Das Problem der Bürgerinitiative: Bislang gibt es zu wenig verlässliche Informationen. „Eben deshalb müssen die Planer jetzt erst einmal etwas vorlegen“, erläuterte Stadtverordneten-Präsident Klaus Tischmeyer (SPD) gestern die Herangehensweise. Erst danach könne diskutiert werden. Immerhin: Nach einem Antrag aus der Fraktion UKB ist in den Auftrag an das Planungsbüro eine Passage aufgenommen worden, nach welcher der „nötige und mögliche Schutz von Natur, Umwelt und den vor Ort lebenden Menschen“ in die Betrachtungen einfließen solle.

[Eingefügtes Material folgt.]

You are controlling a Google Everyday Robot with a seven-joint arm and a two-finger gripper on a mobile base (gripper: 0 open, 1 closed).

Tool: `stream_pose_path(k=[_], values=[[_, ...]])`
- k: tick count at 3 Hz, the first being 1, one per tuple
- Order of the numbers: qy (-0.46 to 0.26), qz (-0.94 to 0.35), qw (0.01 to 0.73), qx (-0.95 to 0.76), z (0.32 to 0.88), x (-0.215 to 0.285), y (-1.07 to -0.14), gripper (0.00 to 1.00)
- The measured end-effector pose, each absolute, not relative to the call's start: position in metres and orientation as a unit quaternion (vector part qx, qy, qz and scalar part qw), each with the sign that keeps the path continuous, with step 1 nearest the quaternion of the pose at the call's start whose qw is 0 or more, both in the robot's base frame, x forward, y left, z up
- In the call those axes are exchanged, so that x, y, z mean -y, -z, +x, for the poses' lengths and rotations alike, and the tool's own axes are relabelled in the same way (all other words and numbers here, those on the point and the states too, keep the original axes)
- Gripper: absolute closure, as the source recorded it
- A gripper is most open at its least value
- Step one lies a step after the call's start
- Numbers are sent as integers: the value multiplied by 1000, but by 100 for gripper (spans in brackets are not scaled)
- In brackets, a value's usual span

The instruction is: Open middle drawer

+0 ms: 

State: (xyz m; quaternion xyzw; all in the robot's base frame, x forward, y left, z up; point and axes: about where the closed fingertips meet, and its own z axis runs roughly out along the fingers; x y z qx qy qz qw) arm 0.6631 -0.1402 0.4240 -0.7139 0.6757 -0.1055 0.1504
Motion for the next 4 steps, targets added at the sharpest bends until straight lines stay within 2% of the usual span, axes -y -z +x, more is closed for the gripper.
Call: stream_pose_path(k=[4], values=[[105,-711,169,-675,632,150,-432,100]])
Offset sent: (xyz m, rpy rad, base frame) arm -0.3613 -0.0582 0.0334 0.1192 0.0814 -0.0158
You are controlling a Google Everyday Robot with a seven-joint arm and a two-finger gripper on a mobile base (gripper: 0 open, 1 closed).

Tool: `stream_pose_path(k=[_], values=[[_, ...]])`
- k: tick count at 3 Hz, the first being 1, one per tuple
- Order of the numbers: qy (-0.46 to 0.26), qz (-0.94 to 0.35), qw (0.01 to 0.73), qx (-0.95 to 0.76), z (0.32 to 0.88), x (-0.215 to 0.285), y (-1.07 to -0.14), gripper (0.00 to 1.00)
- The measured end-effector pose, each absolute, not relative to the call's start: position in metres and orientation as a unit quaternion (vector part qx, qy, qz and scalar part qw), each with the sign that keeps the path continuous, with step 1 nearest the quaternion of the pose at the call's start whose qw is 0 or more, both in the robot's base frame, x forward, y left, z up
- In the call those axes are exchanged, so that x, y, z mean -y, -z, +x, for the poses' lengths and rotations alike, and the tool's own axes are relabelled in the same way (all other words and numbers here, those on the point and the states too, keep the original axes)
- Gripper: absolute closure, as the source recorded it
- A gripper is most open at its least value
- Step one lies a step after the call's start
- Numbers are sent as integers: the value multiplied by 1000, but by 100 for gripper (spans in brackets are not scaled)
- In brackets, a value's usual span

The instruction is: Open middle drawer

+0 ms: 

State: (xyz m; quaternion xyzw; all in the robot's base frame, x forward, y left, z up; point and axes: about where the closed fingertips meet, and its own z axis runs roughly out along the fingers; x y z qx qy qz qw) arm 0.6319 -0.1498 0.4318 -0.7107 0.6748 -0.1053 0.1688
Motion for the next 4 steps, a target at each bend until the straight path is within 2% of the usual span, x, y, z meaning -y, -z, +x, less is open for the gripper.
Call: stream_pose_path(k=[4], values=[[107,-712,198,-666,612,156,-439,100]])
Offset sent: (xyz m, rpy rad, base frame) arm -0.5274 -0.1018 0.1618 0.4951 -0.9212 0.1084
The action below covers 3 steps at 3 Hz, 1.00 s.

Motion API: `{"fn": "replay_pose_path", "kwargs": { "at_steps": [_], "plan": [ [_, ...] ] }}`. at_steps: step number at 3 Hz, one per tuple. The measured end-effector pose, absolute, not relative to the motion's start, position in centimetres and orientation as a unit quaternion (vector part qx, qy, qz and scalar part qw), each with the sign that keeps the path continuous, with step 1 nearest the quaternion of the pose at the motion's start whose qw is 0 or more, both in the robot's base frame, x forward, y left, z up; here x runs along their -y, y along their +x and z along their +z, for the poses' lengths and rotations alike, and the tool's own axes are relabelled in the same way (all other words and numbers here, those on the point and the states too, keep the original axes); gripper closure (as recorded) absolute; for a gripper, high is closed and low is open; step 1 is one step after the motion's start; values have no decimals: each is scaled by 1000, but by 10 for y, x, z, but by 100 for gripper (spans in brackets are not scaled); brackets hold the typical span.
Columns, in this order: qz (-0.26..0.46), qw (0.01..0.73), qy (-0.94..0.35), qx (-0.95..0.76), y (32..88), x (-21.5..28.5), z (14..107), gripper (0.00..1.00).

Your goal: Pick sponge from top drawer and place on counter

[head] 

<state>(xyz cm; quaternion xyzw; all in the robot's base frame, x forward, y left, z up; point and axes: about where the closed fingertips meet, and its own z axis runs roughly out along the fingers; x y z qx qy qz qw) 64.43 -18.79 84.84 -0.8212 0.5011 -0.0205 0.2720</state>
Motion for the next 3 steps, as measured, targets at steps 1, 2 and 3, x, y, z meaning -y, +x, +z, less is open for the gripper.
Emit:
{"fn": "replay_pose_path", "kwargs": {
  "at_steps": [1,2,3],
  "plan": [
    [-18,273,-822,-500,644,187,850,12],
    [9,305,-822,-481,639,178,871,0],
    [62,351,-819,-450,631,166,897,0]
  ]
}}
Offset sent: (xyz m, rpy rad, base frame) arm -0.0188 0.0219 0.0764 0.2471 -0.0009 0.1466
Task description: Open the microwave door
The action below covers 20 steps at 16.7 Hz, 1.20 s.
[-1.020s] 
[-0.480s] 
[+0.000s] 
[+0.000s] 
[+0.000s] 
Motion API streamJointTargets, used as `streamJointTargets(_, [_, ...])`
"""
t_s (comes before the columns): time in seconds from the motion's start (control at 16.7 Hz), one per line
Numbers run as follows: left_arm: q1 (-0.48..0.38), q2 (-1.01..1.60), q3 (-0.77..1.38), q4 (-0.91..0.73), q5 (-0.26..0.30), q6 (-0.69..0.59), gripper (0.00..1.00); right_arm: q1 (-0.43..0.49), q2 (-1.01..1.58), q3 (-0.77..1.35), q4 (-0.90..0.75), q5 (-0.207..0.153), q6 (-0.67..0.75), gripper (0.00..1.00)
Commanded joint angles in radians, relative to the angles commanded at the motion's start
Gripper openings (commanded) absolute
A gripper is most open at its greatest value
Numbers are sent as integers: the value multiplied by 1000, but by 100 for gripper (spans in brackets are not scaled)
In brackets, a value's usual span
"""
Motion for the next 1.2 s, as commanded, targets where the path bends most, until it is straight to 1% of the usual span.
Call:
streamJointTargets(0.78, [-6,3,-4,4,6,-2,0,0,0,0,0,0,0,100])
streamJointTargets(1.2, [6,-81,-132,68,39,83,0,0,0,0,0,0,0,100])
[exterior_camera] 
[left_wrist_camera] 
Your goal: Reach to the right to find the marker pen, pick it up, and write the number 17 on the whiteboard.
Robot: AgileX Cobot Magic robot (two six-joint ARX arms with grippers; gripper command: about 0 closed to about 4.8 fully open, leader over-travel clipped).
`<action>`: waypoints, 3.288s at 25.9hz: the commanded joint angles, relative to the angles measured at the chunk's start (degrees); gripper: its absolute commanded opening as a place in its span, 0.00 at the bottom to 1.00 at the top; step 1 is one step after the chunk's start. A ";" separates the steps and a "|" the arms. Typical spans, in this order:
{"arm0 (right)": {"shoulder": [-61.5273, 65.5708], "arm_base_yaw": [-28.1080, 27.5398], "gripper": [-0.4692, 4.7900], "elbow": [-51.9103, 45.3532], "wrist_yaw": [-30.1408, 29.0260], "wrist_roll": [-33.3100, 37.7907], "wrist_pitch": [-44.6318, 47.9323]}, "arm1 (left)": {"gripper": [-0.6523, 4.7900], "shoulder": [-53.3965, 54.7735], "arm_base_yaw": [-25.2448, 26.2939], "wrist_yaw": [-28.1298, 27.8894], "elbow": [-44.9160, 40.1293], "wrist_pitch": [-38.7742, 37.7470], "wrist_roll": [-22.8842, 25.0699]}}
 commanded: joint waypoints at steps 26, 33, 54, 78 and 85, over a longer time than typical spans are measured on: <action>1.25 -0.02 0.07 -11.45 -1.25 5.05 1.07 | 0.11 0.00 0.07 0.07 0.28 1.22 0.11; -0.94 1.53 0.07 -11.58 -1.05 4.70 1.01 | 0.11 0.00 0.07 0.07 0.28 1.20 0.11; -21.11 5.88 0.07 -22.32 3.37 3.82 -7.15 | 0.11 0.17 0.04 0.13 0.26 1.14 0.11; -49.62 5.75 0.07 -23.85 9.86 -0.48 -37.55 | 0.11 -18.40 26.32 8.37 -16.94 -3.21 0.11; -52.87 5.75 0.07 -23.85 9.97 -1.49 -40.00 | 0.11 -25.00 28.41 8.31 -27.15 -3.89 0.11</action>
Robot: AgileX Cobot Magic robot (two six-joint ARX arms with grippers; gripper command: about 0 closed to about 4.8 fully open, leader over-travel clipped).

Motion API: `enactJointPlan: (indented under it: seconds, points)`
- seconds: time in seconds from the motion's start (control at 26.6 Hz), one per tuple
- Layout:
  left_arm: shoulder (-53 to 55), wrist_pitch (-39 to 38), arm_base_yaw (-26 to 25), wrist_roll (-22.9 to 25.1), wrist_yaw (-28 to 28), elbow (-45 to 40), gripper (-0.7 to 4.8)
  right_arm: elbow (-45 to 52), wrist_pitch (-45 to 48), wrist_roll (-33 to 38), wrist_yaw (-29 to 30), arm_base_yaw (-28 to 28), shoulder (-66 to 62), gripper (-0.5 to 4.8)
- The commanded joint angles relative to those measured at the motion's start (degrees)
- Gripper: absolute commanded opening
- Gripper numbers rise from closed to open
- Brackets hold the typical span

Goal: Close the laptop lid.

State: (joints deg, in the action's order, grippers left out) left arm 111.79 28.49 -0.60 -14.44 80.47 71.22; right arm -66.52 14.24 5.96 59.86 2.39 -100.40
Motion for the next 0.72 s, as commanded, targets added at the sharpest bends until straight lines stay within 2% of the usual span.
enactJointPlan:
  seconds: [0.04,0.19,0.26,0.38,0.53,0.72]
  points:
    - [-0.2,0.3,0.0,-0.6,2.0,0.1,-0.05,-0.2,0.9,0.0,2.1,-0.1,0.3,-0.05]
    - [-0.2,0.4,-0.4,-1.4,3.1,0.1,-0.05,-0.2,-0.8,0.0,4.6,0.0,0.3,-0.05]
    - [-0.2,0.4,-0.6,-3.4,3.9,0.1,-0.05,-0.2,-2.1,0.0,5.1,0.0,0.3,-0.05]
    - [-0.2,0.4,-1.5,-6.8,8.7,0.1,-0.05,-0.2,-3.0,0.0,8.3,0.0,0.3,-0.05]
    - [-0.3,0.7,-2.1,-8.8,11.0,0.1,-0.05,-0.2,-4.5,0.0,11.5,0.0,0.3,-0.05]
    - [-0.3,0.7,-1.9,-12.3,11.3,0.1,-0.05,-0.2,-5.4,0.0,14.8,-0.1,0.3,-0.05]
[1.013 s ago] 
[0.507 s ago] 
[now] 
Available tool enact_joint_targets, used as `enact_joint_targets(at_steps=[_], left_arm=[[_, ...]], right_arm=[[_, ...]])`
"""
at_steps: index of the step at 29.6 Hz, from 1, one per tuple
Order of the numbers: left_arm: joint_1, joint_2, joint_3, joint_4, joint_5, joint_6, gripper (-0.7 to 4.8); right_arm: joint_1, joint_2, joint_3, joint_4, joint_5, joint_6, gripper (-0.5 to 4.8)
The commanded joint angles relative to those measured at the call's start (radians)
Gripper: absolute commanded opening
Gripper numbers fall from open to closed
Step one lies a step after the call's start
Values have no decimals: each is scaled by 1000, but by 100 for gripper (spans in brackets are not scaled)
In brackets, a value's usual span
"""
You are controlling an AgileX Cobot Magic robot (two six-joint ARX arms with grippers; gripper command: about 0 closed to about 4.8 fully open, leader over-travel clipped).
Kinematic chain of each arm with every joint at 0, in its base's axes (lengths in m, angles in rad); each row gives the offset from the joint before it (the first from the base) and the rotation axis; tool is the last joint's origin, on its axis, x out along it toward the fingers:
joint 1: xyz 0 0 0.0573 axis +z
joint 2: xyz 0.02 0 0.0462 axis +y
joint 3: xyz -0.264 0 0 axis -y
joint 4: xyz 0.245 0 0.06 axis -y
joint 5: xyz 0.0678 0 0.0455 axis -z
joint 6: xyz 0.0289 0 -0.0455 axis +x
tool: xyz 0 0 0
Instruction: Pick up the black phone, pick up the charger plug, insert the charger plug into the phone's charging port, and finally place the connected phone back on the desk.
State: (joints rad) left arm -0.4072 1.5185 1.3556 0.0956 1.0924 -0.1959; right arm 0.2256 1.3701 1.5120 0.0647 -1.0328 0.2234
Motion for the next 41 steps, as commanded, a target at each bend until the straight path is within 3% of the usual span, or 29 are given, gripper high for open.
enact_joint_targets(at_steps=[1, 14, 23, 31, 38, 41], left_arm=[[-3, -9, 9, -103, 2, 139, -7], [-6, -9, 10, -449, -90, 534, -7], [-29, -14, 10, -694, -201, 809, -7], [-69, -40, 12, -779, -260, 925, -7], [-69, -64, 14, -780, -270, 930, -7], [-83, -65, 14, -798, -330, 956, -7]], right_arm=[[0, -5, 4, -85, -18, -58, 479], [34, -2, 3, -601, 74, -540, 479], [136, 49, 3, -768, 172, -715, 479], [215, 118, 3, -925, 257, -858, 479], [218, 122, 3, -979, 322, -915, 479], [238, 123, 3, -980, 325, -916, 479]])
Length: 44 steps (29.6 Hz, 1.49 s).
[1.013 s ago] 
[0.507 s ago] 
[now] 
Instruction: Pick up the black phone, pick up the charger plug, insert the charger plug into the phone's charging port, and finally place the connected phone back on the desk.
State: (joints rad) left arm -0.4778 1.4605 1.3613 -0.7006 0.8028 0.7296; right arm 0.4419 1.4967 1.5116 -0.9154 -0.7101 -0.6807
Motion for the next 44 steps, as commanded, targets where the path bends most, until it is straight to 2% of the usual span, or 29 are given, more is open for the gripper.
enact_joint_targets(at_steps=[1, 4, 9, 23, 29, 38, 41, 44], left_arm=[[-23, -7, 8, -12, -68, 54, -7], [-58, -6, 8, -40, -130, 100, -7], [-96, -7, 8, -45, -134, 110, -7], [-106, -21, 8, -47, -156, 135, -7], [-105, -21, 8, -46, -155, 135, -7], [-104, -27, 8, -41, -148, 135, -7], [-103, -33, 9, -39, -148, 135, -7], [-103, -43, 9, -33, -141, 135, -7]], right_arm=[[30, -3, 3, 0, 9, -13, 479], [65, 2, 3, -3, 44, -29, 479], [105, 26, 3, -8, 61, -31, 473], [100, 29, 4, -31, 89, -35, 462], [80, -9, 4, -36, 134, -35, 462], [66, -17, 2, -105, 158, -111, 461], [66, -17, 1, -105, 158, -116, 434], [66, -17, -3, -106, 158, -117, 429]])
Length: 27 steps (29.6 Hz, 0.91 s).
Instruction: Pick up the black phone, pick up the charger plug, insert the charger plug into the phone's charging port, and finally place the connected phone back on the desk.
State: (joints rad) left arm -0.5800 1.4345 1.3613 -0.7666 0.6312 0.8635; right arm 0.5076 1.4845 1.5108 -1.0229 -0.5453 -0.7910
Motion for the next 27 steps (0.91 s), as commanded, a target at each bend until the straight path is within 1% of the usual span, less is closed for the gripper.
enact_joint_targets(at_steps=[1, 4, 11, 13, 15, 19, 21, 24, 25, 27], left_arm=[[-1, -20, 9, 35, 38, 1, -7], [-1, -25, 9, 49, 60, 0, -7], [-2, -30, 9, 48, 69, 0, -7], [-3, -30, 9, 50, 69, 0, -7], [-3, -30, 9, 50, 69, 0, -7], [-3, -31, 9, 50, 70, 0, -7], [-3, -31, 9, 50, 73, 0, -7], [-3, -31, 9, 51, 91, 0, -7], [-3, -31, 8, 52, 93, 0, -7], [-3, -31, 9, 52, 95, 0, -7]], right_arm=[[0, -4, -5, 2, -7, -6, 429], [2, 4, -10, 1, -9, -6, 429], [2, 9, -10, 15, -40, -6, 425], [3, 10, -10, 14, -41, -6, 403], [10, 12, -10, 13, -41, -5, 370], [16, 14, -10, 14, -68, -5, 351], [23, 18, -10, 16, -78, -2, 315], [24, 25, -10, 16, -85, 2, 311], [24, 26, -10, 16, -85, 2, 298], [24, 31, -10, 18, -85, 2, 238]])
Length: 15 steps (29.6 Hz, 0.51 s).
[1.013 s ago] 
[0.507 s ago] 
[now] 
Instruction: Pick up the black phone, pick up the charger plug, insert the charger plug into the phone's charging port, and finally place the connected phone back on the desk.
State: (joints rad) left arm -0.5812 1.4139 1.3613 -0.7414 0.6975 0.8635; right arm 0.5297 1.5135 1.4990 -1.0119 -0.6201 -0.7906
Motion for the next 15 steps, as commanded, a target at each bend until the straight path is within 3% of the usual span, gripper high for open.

Den Zuschlag hat in nicht öffentlicher Sitzung schließlich das Potsdamer Büro PAN erhalten. „Wir werden jetzt ein Standortkonzept erarbeiten, das danach auch öffentlich ausgelegt wird“, erklärte der zuständige Planer Andreas Heinz auf Anfrage. Die von der Bürgerinitiative ins Spiel gebrachten Zahlen wollte auch er gestern nicht bestätigen. „Windräder in einem Waldgebiet zu bauen, ist ein völliges Novum“, erläuterte Heinz stattdessen. Für das Standortkonzept werde man die offensichtlichen Tabuzonen, die aus natur- und lärmschutzrechtlichen Gründen nicht für Windräder infrage kommen, ausschließen. Über die dann noch übrig bleibenden Bereiche müsse schließlich die Politik entscheiden.